V. VIJAY, CyberOptics Corporation
Fine particles (less than 5 micrometers in diameter) can have a disastrous impact on semiconductor manufacturing. From the earliest days, manufacturing facilities have deployed air filtering and recirculation to remove particles from the cleanroom, but particles may still be generated inside process tools, where they can cause defects and yield loss. Quickly identifying when and where airborne particles originate can be challenging, but it is critical to success. Conventional methods for monitoring and diagnosing contamination problems take considerable time to return results. Because of their intermittent nature, they are not good at detecting precisely when within the process cycle contamination appears, or at issuing immediate real-time alerts. As a result, contamination episodes are often not seen until defects are detected by downstream inspections. In-line particle sensing (IPS™) provides continuous, immediate, time-resolved monitoring that can shorten response times, protect work-in-progress, and facilitate root cause analysis.

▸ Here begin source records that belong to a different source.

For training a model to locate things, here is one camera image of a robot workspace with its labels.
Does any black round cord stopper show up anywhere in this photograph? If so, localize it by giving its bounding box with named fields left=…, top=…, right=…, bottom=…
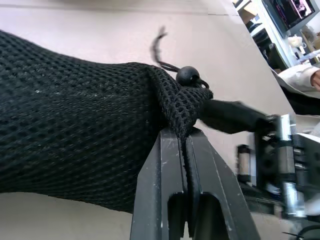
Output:
left=175, top=66, right=201, bottom=88

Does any dark computer monitor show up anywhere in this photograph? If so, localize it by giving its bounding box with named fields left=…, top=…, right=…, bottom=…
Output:
left=261, top=0, right=320, bottom=39

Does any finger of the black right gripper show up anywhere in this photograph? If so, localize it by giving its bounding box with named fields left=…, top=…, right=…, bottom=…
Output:
left=199, top=99, right=275, bottom=136

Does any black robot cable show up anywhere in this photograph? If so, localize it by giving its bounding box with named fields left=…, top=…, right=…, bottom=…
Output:
left=287, top=224, right=320, bottom=240

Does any black mesh drawstring pouch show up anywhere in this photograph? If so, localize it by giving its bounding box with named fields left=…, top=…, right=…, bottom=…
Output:
left=0, top=24, right=215, bottom=215

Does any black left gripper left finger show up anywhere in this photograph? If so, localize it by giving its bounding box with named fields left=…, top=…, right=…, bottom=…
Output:
left=129, top=129, right=189, bottom=240

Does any person's bare hand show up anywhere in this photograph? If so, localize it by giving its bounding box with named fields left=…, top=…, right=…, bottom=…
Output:
left=309, top=67, right=320, bottom=90

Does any white storage shelf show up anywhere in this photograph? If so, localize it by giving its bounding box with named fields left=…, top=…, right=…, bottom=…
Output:
left=231, top=0, right=292, bottom=70

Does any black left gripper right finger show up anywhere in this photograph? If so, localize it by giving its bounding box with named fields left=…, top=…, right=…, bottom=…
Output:
left=186, top=128, right=261, bottom=240

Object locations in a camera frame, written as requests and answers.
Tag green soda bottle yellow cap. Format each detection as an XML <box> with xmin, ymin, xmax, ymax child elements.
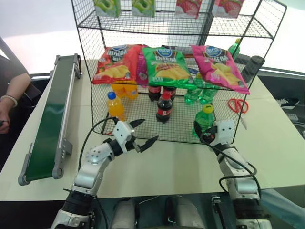
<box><xmin>192</xmin><ymin>103</ymin><xmax>215</xmax><ymax>139</ymax></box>

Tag green conveyor belt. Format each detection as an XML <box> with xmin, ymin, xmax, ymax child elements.
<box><xmin>18</xmin><ymin>54</ymin><xmax>83</xmax><ymax>186</ymax></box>

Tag cola bottle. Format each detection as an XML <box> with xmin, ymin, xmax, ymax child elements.
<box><xmin>163</xmin><ymin>85</ymin><xmax>178</xmax><ymax>101</ymax></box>
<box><xmin>148</xmin><ymin>84</ymin><xmax>163</xmax><ymax>103</ymax></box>
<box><xmin>155</xmin><ymin>91</ymin><xmax>174</xmax><ymax>124</ymax></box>

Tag orange soda bottle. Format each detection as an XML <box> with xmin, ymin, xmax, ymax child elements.
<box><xmin>124</xmin><ymin>83</ymin><xmax>140</xmax><ymax>100</ymax></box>
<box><xmin>111</xmin><ymin>83</ymin><xmax>126</xmax><ymax>99</ymax></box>
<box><xmin>106</xmin><ymin>91</ymin><xmax>126</xmax><ymax>122</ymax></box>

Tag red chips bag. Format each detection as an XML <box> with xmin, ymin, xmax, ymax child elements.
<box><xmin>92</xmin><ymin>44</ymin><xmax>142</xmax><ymax>85</ymax></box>

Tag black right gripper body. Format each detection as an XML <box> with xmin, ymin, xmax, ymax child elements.
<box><xmin>199</xmin><ymin>125</ymin><xmax>218</xmax><ymax>145</ymax></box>

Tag person's hand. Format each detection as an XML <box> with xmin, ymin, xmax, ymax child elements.
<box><xmin>0</xmin><ymin>100</ymin><xmax>16</xmax><ymax>135</ymax></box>

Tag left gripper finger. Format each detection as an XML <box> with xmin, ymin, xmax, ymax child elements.
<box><xmin>139</xmin><ymin>135</ymin><xmax>160</xmax><ymax>153</ymax></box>
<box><xmin>129</xmin><ymin>119</ymin><xmax>146</xmax><ymax>130</ymax></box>

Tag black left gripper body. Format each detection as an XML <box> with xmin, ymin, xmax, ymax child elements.
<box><xmin>121</xmin><ymin>135</ymin><xmax>144</xmax><ymax>154</ymax></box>

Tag black sneaker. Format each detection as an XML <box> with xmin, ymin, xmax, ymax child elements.
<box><xmin>277</xmin><ymin>97</ymin><xmax>301</xmax><ymax>110</ymax></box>

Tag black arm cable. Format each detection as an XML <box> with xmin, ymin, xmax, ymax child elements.
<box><xmin>199</xmin><ymin>133</ymin><xmax>263</xmax><ymax>194</ymax></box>
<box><xmin>79</xmin><ymin>116</ymin><xmax>120</xmax><ymax>168</ymax></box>

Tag black wire shelf rack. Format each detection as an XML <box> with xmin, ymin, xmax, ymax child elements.
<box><xmin>71</xmin><ymin>0</ymin><xmax>288</xmax><ymax>145</ymax></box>

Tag black cable connector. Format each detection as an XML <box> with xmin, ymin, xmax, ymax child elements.
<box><xmin>211</xmin><ymin>195</ymin><xmax>222</xmax><ymax>214</ymax></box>

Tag red strawberry juice carton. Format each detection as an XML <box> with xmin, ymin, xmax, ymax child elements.
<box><xmin>212</xmin><ymin>0</ymin><xmax>245</xmax><ymax>19</ymax></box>
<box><xmin>175</xmin><ymin>0</ymin><xmax>203</xmax><ymax>20</ymax></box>

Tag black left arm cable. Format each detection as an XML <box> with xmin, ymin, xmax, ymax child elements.
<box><xmin>79</xmin><ymin>116</ymin><xmax>120</xmax><ymax>168</ymax></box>

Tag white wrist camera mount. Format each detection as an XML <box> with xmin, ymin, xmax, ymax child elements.
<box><xmin>212</xmin><ymin>119</ymin><xmax>235</xmax><ymax>146</ymax></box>
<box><xmin>112</xmin><ymin>120</ymin><xmax>136</xmax><ymax>153</ymax></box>

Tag red handled scissors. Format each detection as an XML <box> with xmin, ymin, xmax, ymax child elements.
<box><xmin>227</xmin><ymin>98</ymin><xmax>250</xmax><ymax>131</ymax></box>

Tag magenta chips bag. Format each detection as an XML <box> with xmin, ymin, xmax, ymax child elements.
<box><xmin>135</xmin><ymin>55</ymin><xmax>149</xmax><ymax>87</ymax></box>

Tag pink chips bag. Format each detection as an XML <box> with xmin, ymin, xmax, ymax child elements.
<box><xmin>190</xmin><ymin>44</ymin><xmax>251</xmax><ymax>95</ymax></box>

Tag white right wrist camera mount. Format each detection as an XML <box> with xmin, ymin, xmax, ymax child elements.
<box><xmin>212</xmin><ymin>119</ymin><xmax>235</xmax><ymax>146</ymax></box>

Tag green chips bag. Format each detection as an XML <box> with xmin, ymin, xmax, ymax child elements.
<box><xmin>142</xmin><ymin>46</ymin><xmax>199</xmax><ymax>90</ymax></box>

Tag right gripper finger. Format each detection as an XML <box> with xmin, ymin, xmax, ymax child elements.
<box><xmin>193</xmin><ymin>121</ymin><xmax>203</xmax><ymax>137</ymax></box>

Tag green apple juice carton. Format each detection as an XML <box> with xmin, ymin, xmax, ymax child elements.
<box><xmin>93</xmin><ymin>0</ymin><xmax>122</xmax><ymax>18</ymax></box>
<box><xmin>131</xmin><ymin>0</ymin><xmax>157</xmax><ymax>18</ymax></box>

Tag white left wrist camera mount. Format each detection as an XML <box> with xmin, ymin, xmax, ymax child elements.
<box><xmin>112</xmin><ymin>120</ymin><xmax>136</xmax><ymax>153</ymax></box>

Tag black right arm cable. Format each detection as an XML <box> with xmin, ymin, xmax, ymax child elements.
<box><xmin>199</xmin><ymin>133</ymin><xmax>263</xmax><ymax>194</ymax></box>

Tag white bead bracelet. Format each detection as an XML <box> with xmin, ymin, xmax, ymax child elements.
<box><xmin>0</xmin><ymin>94</ymin><xmax>19</xmax><ymax>108</ymax></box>

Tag black cylindrical container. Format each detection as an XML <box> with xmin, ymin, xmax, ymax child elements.
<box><xmin>244</xmin><ymin>55</ymin><xmax>266</xmax><ymax>83</ymax></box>
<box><xmin>235</xmin><ymin>53</ymin><xmax>251</xmax><ymax>72</ymax></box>

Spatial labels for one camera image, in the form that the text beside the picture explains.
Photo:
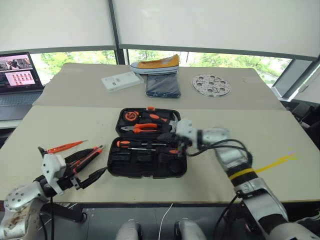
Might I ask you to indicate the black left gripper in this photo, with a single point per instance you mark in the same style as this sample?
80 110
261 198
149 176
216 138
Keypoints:
66 184

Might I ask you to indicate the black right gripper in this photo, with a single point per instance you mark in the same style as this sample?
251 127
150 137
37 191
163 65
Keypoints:
183 147

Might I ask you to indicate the orange voltage tester pen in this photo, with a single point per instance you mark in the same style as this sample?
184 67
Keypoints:
62 147

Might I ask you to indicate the black plastic tool case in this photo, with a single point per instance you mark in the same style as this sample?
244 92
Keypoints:
147 172

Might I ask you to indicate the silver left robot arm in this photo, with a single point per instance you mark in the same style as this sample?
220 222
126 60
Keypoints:
17 200

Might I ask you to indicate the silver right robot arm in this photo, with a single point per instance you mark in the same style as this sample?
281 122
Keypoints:
250 192

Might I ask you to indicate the orange black tape measure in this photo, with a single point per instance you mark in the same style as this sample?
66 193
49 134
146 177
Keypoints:
130 116

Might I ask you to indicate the dark blue folded pouch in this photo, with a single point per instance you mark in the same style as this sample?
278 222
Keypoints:
162 86

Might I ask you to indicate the round perforated metal plate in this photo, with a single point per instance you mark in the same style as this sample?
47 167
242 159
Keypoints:
211 85

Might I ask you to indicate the grey rounded shape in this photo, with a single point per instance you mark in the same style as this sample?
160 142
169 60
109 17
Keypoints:
188 230
128 231

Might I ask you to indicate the yellow canvas shoe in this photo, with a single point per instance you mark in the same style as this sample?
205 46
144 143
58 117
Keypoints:
155 65

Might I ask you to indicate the white flat box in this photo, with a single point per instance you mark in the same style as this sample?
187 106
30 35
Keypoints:
121 81

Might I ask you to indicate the grey open laptop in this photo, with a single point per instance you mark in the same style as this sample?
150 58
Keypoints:
17 100

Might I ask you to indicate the white roller blind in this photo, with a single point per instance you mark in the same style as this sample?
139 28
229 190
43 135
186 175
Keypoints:
55 22
215 22

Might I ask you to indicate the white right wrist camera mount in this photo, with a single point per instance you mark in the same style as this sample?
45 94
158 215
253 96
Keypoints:
185 128

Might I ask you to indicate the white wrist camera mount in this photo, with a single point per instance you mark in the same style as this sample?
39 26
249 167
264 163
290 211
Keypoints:
185 128
51 167

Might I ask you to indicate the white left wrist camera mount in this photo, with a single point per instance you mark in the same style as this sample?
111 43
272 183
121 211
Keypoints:
51 167

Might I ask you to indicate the black table clamp bracket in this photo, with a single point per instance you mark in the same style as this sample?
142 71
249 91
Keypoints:
65 212

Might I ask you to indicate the grey window post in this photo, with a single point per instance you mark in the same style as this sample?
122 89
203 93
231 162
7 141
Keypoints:
117 30

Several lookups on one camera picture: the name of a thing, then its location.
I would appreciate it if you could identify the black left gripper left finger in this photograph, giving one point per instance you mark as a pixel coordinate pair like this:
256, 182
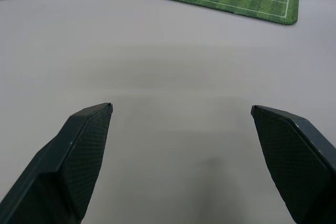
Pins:
65, 166

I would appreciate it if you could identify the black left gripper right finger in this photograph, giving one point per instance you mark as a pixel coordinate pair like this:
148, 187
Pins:
296, 161

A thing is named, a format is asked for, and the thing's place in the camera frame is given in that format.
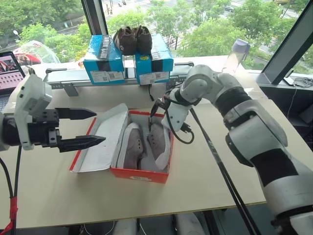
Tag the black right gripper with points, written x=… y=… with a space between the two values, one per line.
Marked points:
x=165 y=101

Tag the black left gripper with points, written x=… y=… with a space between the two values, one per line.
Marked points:
x=39 y=133

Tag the grey-pink sneaker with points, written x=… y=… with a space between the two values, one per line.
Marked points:
x=157 y=139
x=133 y=144

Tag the orange shoebox with hinged lid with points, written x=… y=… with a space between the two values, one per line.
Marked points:
x=139 y=175

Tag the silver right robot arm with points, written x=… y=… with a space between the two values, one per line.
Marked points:
x=256 y=127

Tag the blue shoebox with yellow sticker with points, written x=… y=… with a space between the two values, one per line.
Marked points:
x=156 y=66

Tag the open laptop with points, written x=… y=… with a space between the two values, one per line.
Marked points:
x=9 y=73

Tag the red and white umbrella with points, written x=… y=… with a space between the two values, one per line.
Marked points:
x=36 y=51

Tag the clear bottle with purple cap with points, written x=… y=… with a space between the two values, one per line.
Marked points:
x=236 y=55

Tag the grey rounded shape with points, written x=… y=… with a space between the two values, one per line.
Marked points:
x=127 y=226
x=189 y=224

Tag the black side desk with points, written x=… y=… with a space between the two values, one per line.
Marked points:
x=300 y=98

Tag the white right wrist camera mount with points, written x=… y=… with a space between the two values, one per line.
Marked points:
x=177 y=115

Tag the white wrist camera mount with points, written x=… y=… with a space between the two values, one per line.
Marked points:
x=177 y=115
x=29 y=98

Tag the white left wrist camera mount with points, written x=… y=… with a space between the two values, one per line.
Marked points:
x=29 y=98

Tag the black window frame post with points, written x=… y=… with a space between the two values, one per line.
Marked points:
x=95 y=17

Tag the black slanted window frame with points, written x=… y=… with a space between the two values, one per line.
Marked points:
x=286 y=44

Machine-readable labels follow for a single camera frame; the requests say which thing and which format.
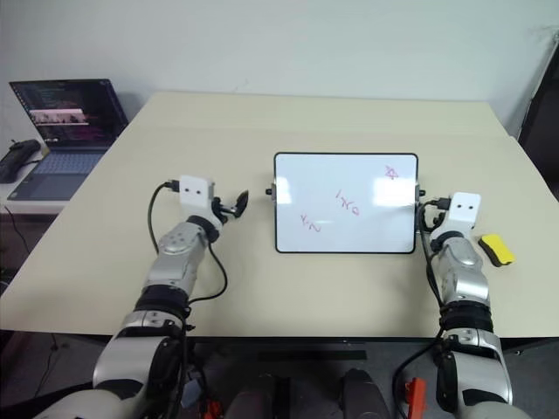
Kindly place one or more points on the yellow and black eraser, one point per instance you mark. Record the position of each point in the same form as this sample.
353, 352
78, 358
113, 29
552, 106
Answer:
498, 249

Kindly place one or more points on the dark cabinet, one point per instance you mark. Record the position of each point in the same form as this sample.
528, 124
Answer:
539, 126

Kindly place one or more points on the black handheld controller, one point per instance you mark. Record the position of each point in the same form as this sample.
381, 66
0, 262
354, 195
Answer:
17, 159

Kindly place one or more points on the red plastic clip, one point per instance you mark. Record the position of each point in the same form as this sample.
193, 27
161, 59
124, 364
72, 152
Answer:
415, 392

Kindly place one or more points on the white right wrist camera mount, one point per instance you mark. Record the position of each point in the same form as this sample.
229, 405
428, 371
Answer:
464, 208

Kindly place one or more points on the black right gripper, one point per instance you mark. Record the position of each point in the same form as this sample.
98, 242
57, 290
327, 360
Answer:
437, 221

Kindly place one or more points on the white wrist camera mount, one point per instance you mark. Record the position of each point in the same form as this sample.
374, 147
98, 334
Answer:
196, 190
464, 208

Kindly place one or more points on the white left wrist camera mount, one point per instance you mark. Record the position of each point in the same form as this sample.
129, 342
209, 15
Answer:
196, 190

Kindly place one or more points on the black-framed whiteboard with scribbles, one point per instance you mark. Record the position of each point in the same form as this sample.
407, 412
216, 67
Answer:
345, 203

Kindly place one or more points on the dark rounded shape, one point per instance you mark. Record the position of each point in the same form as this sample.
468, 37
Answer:
363, 395

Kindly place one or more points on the open laptop computer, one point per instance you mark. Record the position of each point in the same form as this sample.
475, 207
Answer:
65, 131

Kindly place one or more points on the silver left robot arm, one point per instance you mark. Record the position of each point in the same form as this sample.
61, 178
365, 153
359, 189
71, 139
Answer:
174, 257

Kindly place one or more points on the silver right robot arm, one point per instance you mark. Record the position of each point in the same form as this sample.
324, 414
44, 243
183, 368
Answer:
463, 270

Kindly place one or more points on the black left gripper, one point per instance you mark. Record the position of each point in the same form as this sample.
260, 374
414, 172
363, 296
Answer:
221, 208

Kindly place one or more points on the orange plastic clip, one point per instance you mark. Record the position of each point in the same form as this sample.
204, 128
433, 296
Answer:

During the manufacturing process, semiconductor devices are extremely vulnerable to defects caused by particulate contamination. Manufacturers go to great lengths to prevent contamination. The process takes place in a cleanroom, where air is constantly recirculated and filtered to remove particles. Even within the cleanroom, when wafers are transported from tool to tool, they are enclosed in specially designed air-tight containers and never exposed the ambient environment. However, contaminants generated inside process tools can still cause defects and yield loss, and engineers carefully monitor tools to detect contamination. Most monitoring relies on the inspection of monitor wafers, which are run through the process tool routinely, or in response to a contamination problem detected by downstream inspection of product wafers. This approach has shortcomings. It is not continuous and may miss an event that occurs between samples. It takes tool-time to run monitor wafers that could be used to process product wafers. It is slow, taking considerable time to return results and meanwhile putting additional wafers at risk. It is not time resolved, making it difficult to know when in the process cycle the contamination appeared. A new in-line particle sensor addresses these shortcomings. It can be installed in the process chamber exhaust line, where it can provide continuous, time-resolved monitoring of all gas flowing out of the chamber, detecting particles larger than 0.1μm.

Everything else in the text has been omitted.